Your job is to set down the stretch of entries that opens with the line containing "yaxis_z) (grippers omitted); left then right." and closes with the line containing "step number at". Keep both end lines, copy each exactly, and add nothing.

= = = = = = =

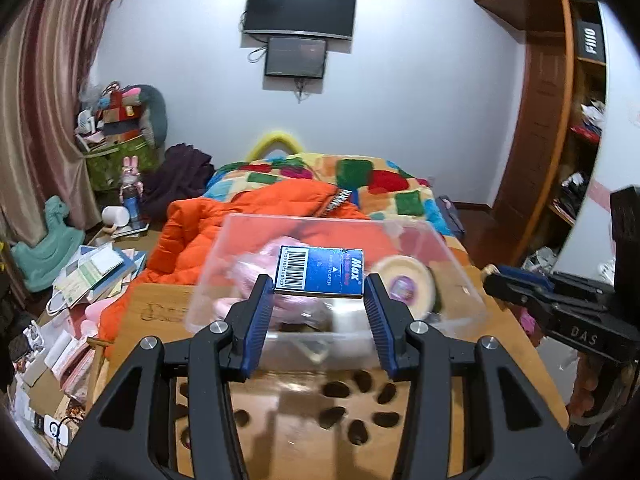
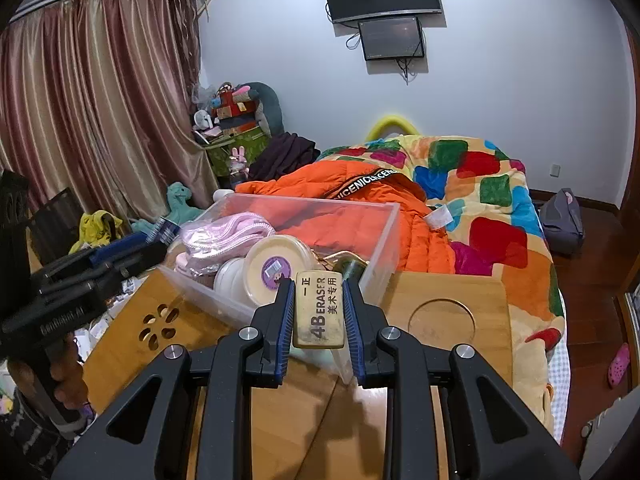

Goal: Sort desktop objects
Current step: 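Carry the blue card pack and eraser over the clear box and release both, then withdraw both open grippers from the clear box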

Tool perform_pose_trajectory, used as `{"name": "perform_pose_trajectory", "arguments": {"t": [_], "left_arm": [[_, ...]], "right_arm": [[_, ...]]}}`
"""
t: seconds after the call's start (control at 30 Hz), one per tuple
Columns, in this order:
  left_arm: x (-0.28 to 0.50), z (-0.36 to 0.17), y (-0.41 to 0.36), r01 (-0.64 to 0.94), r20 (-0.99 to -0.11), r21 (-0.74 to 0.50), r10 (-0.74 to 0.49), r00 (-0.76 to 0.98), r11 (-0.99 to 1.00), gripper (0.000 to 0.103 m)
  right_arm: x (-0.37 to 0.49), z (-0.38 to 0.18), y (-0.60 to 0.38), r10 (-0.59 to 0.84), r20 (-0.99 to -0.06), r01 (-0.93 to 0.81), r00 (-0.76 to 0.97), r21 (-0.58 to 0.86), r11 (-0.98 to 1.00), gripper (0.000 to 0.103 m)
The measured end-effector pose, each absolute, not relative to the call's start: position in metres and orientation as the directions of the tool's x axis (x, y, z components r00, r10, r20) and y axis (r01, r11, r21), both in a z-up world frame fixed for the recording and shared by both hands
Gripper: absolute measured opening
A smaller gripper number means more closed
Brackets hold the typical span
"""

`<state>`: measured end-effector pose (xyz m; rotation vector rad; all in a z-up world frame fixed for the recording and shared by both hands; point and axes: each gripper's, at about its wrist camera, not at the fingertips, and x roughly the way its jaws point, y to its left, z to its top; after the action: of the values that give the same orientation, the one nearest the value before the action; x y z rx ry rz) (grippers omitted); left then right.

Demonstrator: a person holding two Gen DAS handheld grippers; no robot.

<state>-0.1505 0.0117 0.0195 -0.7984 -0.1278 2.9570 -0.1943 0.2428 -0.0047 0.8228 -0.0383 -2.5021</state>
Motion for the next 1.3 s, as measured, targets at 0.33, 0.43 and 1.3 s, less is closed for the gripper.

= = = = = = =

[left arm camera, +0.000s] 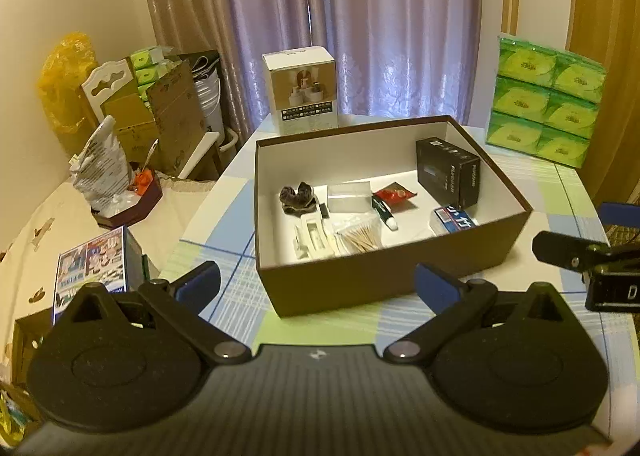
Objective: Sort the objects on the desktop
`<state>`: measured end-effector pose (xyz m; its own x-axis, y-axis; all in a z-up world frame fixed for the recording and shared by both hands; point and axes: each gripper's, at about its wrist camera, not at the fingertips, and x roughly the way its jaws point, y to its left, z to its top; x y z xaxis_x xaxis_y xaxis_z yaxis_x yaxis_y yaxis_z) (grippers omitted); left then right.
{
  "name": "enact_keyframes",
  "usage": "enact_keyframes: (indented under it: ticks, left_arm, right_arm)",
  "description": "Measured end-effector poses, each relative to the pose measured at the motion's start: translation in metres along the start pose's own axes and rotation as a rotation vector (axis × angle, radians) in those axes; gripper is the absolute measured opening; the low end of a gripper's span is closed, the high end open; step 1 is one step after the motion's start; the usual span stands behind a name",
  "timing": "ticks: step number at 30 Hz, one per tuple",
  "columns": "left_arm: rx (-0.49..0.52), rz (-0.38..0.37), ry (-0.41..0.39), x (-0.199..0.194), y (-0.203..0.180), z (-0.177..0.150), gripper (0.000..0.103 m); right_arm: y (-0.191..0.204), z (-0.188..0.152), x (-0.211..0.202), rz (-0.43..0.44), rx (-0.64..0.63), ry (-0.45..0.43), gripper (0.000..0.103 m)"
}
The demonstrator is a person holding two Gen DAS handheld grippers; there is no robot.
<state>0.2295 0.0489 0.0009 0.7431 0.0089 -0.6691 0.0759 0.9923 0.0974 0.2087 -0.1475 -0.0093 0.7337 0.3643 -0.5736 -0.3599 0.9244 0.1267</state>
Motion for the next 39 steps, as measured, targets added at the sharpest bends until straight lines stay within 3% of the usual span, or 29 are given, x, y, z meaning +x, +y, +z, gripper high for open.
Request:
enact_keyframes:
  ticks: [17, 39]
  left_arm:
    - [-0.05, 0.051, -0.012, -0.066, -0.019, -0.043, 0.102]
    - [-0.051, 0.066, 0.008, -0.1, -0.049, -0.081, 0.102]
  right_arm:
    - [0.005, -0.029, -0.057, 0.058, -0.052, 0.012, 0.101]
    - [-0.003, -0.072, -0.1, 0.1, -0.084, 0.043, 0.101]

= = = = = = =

REPLY:
`<state>`: measured end-effector pose (xyz m; its own x-axis, y-axis; all in a z-up world frame fixed for the recording and shared by both hands; point and axes: each gripper's, at about its wrist camera, not at the fingertips, and x roughly the way its jaws point, y to its left, z to its top; x y z xaxis_x xaxis_y xaxis_z yaxis_x yaxis_y yaxis_z) (grippers omitted); left then right.
{
  "name": "enact_keyframes",
  "usage": "enact_keyframes: (indented under it: ticks, left_arm, right_arm)",
  "description": "Measured end-effector poses, each relative to the pose measured at the motion's start: translation in metres along the start pose's own axes and rotation as a rotation vector (axis × angle, radians) in those axes; gripper is the absolute measured opening; the low end of a gripper's span is closed, the high end open; step 1 is one step after the motion's start; the usual span stands behind a name",
  "timing": "ticks: step number at 30 Hz, one per tuple",

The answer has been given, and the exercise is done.